After a few years of searching I finally managed to put in the proper keyword combination to find something that lead me to something else.  A book titled "Über die Konstruktion des Mittelpunktes eines Kreises mit dem Lineal allein", by Detlef Cauer, supposedly has the proof for three non-intersecting circles case (bullet point 4).  Unfortunately the book is written in German and its hidden behind your standard academia (anti-education, anti-peer review, knowledge hording) paywall.

A translation of this texts proof(s) would be great, but that covers only one of the cases, leaving three still outstanding.

 A: All of these constructions are fairly complex, and I'm not going to give them in any detail.  OP has asked for information that will help move the ball forward. I'll give some comments and references, and will add detail or clarification or corrections where requested.  I have not vetted any of the constructions in every detail.  I'll number the claims to match the numbering in the question.


*Two non-intersecting circles with a point on the join of the centers. The site referred to by OP is most likely http://mathafou.free.fr/pbg_en/sol100a.html. The construction is the topic of C. Gram. A remark on the construction of the centre of a circle by means of the ruler. Math. Scand.,
4:157–160, 1956.


*Three non-intersecting circles.  Apparently in D. Cauer. Uber die Konstruktion des Mittelpunktes eines Kreises mit dem Lineal allein (Berichtigung).
Math. Ann., 73(1):90–94, 1912 and 74(3):462–464, 1913 (German).  If you can find Smogorzhevskii's The ruler in geometrical constructions, the construction for three circles not in the same coaxial system is given at the end of the book.


*Two congruent non-intersecting circles with an arbitrary point on their radical axis.  Use the following construction to get the line $X_{11}X_{12}$, which joins the circle center.  After that use the same construction as in 3.  In the figure, givens are in blue, and the points are numbered in order of creation.  The four chords (e.g. $X_1X_2$) are polars of $P$ and X_6.

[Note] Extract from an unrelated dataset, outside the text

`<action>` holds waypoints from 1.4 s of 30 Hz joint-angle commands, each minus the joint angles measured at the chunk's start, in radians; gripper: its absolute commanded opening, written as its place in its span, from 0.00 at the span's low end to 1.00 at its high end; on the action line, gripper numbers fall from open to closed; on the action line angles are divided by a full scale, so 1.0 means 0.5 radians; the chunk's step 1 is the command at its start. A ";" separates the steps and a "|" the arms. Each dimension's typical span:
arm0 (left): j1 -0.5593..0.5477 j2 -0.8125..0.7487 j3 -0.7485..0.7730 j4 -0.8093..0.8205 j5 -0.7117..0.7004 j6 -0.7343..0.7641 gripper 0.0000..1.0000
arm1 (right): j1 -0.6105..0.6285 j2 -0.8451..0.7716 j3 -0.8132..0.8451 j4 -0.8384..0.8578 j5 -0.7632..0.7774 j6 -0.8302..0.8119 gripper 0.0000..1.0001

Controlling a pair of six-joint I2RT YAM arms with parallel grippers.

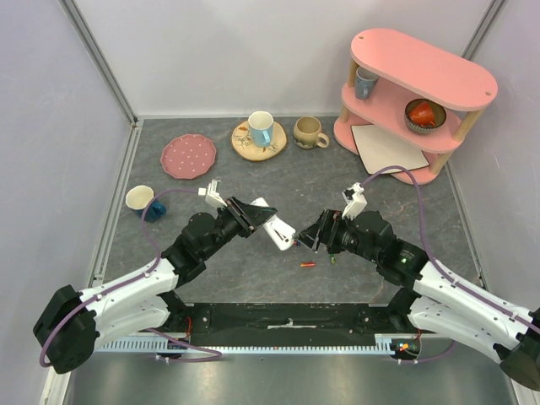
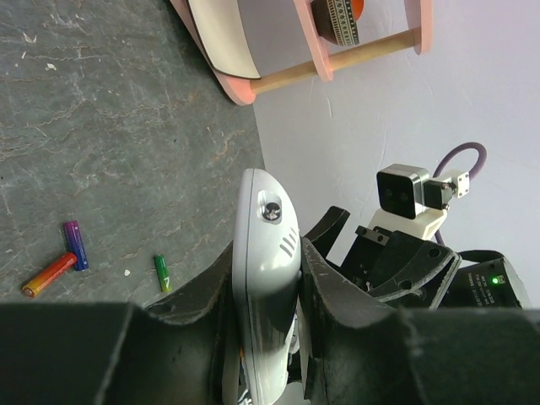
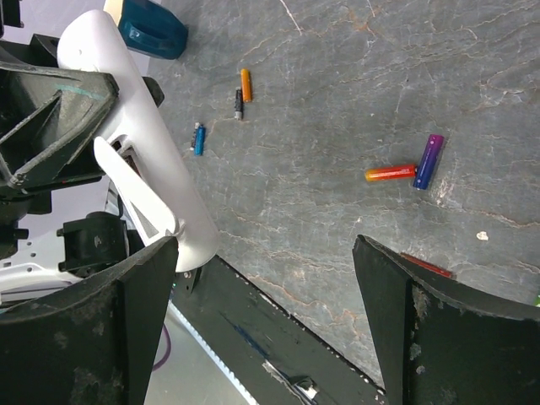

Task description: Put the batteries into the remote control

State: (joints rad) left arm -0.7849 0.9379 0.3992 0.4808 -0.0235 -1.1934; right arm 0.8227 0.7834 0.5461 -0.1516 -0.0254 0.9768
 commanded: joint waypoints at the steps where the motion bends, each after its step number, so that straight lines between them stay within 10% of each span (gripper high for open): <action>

*Any arc of the circle with the center identified. See Chris Impens' Geometry without compasses


*Bonus case. Two non-congruent non-intersecting circles with an arbitrary point on their radical axis.  As for case 5, build the points $X_1,\dots,X_5$.  Let $X_E$ be the intersection of the lines $X_2X_3$ and $X_1X_4$.  Then line $X_5X_E$ goes through the centers.
Akopyan and Fedorov's Two circles and only a straightedge gives a useful overview of some of these topics.